A Savinor está a recolher assinaturas dos funcionários e da população de S.Romão do Coronado através de numa petição, que tem como objectivo conseguir colocar em funcionamento a sua unidade 3, apesar de esta não estar licenciada para laborar. Recorde-se que desde Outubro de 2007 que a Savinor está a laborar sem licença na sua unidade 2.

 Segundo o NT conseguiu apurar a Comissão de Coordenação e Desenvolvimento Regional do Norte (CCDRN) ainda não autorizou a laboração na nova unidade de categoria 3, fazendo depender o seu início da actividade da realização de um estudo de impacto ambiental, que a empresa contesta. A construção destas instalações, prevista num plano de acção traçado em Maio de 2007 pela Savinor com vista à obtenção da licença ambiental – que a Agência Portuguesa do Ambiente ainda não emitiu, se incluía também no rol de medidas cautelares, impostas pela Comissão de Coordenação e Desenvolvimento Regional do Norte em Outubro do ano passado, na sequência de uma fiscalização que apontou para a existência de "condições deficientes de laboração". Com a suspensão do processo de licenciamento ambiental imposto pela CCDR Norte, a empresa começou de novo a trabalhar ao fim de semana e os resultados não se fizeram esperar. O moradores queixam-se que os maus cheiros voltaram e que se fazem sentir a qualquer hora do dia e da noite e até mesmo ao fim de semana.

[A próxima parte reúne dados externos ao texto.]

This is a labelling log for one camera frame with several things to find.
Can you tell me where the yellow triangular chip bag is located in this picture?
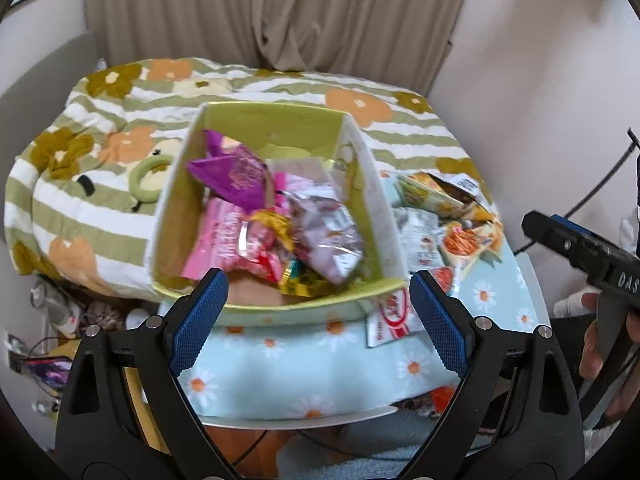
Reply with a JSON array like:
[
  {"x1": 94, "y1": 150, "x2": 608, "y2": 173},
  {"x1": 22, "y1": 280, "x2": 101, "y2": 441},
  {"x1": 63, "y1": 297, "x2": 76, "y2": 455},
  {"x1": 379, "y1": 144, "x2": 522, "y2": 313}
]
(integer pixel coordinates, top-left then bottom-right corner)
[{"x1": 397, "y1": 171, "x2": 497, "y2": 222}]

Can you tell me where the white black Tatre snack bag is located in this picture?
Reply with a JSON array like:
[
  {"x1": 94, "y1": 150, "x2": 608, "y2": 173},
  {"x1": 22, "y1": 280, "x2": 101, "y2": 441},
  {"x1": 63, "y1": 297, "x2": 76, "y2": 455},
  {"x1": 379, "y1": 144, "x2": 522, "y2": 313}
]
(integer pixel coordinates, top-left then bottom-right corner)
[{"x1": 430, "y1": 172, "x2": 484, "y2": 206}]

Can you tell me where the right hand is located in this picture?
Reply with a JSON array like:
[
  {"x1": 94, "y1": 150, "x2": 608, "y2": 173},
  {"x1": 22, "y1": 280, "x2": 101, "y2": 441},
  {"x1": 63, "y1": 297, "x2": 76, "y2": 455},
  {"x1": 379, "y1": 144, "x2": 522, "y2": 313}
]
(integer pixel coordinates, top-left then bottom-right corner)
[{"x1": 578, "y1": 291, "x2": 640, "y2": 418}]

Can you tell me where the orange noodle snack bag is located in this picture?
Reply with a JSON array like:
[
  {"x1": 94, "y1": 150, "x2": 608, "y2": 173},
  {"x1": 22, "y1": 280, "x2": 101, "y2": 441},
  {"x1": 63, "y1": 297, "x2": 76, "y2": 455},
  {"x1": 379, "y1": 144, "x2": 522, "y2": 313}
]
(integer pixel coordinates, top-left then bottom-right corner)
[{"x1": 438, "y1": 221, "x2": 504, "y2": 266}]

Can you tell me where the red white KitKat packet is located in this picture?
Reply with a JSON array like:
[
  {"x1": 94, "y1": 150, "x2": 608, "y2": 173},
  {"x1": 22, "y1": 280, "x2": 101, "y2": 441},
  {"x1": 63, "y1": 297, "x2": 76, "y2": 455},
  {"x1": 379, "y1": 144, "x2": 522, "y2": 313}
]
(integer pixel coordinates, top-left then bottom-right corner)
[{"x1": 366, "y1": 288, "x2": 424, "y2": 348}]

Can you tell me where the white newspaper print packet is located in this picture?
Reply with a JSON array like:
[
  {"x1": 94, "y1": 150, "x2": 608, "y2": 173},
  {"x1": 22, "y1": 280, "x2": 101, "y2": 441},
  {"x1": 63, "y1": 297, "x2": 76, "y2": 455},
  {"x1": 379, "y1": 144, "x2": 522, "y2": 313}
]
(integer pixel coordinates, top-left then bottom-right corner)
[{"x1": 393, "y1": 207, "x2": 445, "y2": 274}]

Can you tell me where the daisy pattern blue tablecloth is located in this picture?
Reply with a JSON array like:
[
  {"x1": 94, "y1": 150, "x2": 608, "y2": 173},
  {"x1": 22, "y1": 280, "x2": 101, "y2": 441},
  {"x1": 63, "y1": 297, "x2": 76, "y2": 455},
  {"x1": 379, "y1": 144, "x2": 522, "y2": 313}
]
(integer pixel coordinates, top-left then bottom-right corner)
[{"x1": 156, "y1": 238, "x2": 544, "y2": 421}]

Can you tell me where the pink snack bag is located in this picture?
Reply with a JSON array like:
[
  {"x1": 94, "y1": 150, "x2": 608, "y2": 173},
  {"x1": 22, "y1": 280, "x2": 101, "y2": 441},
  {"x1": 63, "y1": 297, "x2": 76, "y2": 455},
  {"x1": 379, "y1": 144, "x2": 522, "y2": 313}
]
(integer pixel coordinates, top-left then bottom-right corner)
[{"x1": 181, "y1": 197, "x2": 262, "y2": 281}]

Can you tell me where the floral striped quilt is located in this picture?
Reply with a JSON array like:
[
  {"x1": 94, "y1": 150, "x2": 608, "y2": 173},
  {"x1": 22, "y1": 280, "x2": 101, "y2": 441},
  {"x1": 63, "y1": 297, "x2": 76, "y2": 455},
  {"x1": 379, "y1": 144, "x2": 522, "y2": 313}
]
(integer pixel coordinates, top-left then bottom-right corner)
[{"x1": 3, "y1": 58, "x2": 498, "y2": 301}]

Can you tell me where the gold wrapped candy packet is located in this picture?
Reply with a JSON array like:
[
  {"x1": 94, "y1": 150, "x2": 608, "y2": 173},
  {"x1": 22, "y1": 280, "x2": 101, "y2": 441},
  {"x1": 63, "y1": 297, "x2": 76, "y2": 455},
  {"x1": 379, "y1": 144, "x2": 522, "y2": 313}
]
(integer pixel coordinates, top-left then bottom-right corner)
[{"x1": 248, "y1": 209, "x2": 333, "y2": 298}]

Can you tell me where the silver lilac snack bag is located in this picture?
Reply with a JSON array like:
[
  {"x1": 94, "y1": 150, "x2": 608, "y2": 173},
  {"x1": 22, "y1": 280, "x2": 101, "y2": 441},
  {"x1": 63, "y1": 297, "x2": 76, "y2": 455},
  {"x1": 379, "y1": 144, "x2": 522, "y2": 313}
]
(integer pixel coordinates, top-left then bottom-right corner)
[{"x1": 284, "y1": 183, "x2": 363, "y2": 286}]

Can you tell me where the purple snack packet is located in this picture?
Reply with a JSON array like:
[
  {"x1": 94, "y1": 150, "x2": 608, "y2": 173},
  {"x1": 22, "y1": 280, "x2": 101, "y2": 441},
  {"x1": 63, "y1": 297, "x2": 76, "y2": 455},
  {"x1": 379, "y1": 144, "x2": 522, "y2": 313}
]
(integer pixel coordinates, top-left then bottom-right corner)
[{"x1": 186, "y1": 129, "x2": 268, "y2": 212}]

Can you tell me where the beige wafer packet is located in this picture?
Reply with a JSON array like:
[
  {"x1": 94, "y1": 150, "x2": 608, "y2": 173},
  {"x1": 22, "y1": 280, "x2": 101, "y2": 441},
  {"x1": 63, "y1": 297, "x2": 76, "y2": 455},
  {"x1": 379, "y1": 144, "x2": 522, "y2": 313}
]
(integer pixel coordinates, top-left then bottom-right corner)
[{"x1": 267, "y1": 157, "x2": 333, "y2": 193}]

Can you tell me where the beige curtain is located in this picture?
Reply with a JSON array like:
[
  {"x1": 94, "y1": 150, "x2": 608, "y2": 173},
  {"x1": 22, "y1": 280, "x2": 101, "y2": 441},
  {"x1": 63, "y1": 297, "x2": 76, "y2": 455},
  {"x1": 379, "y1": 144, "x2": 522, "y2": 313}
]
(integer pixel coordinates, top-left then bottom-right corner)
[{"x1": 85, "y1": 0, "x2": 463, "y2": 93}]

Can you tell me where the black cable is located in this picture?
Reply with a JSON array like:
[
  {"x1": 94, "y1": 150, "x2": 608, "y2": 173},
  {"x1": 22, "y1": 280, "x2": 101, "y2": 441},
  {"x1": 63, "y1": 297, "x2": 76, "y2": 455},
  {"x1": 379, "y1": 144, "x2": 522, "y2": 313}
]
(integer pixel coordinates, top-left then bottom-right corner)
[{"x1": 512, "y1": 128, "x2": 640, "y2": 256}]

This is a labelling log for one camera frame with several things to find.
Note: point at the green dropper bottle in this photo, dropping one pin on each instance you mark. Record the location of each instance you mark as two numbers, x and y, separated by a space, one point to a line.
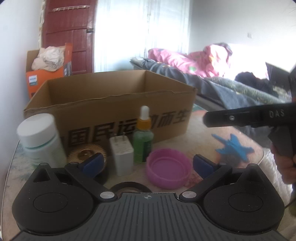
143 136

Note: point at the orange Philips box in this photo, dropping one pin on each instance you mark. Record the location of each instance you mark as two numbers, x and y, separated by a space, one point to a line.
35 78

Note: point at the white pill bottle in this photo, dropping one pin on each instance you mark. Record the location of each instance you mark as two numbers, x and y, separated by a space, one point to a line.
41 141

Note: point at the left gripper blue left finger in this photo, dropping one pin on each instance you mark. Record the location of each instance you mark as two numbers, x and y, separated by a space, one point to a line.
84 174

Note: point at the beige clothes in box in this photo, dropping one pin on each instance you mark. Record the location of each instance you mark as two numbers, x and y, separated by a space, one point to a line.
50 59

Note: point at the large brown cardboard box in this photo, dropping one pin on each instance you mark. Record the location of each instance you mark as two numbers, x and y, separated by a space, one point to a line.
92 108

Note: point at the white USB charger plug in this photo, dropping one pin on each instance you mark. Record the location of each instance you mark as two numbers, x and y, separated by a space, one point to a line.
122 153

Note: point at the red wooden door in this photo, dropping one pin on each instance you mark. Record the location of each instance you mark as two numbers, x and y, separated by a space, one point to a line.
71 21

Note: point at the black electrical tape roll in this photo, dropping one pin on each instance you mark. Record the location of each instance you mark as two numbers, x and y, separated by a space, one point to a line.
139 188

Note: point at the purple plastic lid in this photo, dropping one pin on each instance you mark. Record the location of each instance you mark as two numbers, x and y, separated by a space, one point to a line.
168 168

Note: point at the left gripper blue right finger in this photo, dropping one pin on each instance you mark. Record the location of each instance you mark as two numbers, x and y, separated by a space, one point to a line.
212 174

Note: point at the person's right hand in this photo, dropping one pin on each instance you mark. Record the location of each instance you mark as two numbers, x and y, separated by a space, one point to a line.
286 168

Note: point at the pink floral quilt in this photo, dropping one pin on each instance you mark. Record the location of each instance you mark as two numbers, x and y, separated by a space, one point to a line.
212 61

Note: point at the gold lid dark jar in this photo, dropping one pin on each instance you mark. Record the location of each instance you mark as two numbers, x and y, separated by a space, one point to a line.
85 151

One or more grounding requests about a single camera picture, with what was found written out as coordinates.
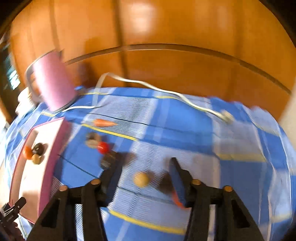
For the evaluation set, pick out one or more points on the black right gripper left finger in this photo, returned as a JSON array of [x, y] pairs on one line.
[[70, 206]]

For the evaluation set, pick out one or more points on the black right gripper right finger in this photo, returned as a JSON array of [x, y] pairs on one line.
[[218, 208]]

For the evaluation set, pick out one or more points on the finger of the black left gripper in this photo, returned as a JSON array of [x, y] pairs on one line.
[[11, 213]]

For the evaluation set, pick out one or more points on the small orange tangerine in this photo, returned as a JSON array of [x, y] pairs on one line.
[[27, 153]]

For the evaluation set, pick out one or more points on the dark brown passion fruit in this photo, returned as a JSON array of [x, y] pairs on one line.
[[108, 160]]

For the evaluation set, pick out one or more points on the red cherry tomato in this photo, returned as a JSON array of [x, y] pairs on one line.
[[103, 148]]

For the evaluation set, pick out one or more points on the small tan round fruit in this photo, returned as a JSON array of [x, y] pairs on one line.
[[141, 179]]

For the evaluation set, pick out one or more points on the orange toy carrot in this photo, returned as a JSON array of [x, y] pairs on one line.
[[103, 123]]

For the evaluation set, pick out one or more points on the pink white shallow box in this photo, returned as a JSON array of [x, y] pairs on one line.
[[32, 181]]

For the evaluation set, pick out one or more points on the small yellow-brown fruit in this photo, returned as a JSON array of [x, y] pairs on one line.
[[36, 159]]

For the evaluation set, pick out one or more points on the dark brown fruit in box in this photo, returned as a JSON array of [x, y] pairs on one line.
[[38, 149]]

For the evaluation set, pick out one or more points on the blue plaid tablecloth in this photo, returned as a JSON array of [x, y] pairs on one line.
[[253, 155]]

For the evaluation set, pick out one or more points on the cut dark fruit half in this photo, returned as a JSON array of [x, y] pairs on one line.
[[92, 140]]

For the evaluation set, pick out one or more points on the silver ornate tissue box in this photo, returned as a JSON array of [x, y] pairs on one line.
[[25, 102]]

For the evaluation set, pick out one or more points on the pink grey electric kettle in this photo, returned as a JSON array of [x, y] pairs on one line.
[[48, 81]]

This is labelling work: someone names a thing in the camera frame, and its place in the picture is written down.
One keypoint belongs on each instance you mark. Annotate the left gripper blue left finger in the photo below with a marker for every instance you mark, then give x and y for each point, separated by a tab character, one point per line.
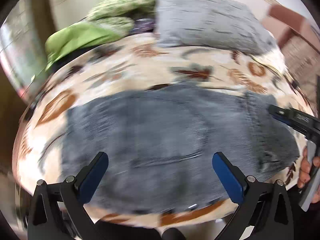
45	220

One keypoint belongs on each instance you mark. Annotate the green patterned quilt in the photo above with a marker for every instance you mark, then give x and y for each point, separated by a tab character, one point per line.
106	22

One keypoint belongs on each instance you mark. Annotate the purple patterned cloth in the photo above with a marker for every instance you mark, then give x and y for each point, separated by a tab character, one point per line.
143	25

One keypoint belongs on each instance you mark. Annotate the person right hand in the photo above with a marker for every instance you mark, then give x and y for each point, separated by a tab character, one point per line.
304	176

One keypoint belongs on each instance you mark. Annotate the striped floral sofa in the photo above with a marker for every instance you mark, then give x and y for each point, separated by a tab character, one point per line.
298	41

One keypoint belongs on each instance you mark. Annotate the grey quilted pillow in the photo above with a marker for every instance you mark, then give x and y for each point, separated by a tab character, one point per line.
222	24

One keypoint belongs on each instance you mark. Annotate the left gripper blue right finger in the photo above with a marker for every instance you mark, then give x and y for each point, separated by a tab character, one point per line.
264	206

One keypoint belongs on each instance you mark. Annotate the leaf pattern bed blanket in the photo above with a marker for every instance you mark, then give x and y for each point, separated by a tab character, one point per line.
136	63

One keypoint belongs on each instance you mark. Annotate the grey denim jeans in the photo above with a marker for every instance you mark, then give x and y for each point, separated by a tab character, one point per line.
160	145

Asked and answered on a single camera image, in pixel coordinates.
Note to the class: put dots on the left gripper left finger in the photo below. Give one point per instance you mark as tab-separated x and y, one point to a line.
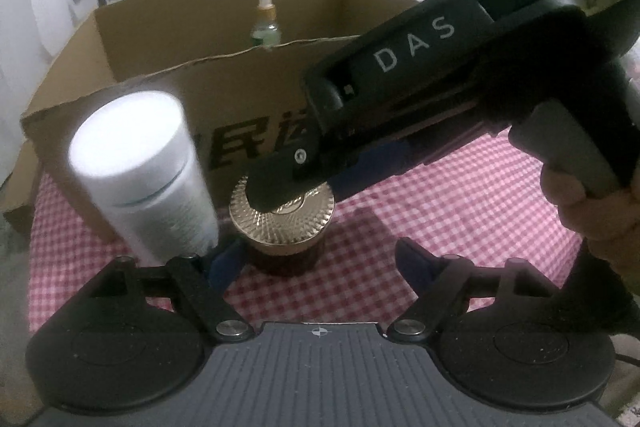
199	287

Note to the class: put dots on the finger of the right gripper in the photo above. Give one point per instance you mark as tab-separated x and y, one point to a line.
372	167

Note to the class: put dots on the green dropper bottle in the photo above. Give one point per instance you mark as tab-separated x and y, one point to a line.
266	30

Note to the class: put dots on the pink checkered tablecloth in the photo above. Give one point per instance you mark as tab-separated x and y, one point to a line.
482	202

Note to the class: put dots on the brown cardboard box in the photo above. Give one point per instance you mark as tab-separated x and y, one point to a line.
240	100

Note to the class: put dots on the white curtain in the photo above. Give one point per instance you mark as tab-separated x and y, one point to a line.
33	32

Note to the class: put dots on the gold lid jar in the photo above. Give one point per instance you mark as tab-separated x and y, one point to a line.
287	241

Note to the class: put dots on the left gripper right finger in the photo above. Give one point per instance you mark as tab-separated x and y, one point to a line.
441	285

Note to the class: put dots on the right hand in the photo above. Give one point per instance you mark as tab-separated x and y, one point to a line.
610	225

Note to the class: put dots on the white bottle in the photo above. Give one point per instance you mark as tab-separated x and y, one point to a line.
136	159

De acordo com a nova legislação que entrou em vigor em Outubro de 2007, uma unidade como a Savinor não pode laborar sem a licença ambiental, o que neste momento está a verificar-se. A legislação obriga a que "qualquer alteração significativa de uma unidade industrial desta natureza – com impacto significativo no plano do seu desempenho ambiental – obriga à realização de um estudo prévio de avaliação de impacto ambiental, que permita conhecer e decidir com rigor sobre os efeitos poluentes das actividades em presença e da capacidade residente na sua retenção, mitigação ou anulação", esclareceu a CCDRN. O NT sabe que a empresa interpôs uma providência cautelar para tentar impedir o estudo de impacte ambiental exigido pela CCDR Norte e o caso pode vir a arrastar-se pelos tribunais por longos meses.

Já António Pontes, vereador do ambiente da Câmara Municipal da Trofa defende que a CCDR Norte deve "encerrar a unidade 2 da Savinor que está a laborar sem licença ambiente até que o estudo de impacte ambiental esteja concluído. Se as conclusões do estudo apontarem para que a unidade 3 da empresa possa começar a laborar, então a Savinor poderá retomar a sua laboração mas se tal não acontecer, a empresa deve encerrar definitivamente", asseverou. O vereador teme no entanto que "a providência cautelar interposta pela empresa" possa fazer com que o "caso se arraste pelos tribunais e que a população do concelho da Trofa, mais concretamente de S. Romão, S. Mamede e Covelas continuem a sofrer as consequências".

Recorde-se que esta empresa se dedica à transformação de subprodutos de origem animal e que há quase duas décadas provoca maus cheiros que incomodam a população das freguesias vizinhas.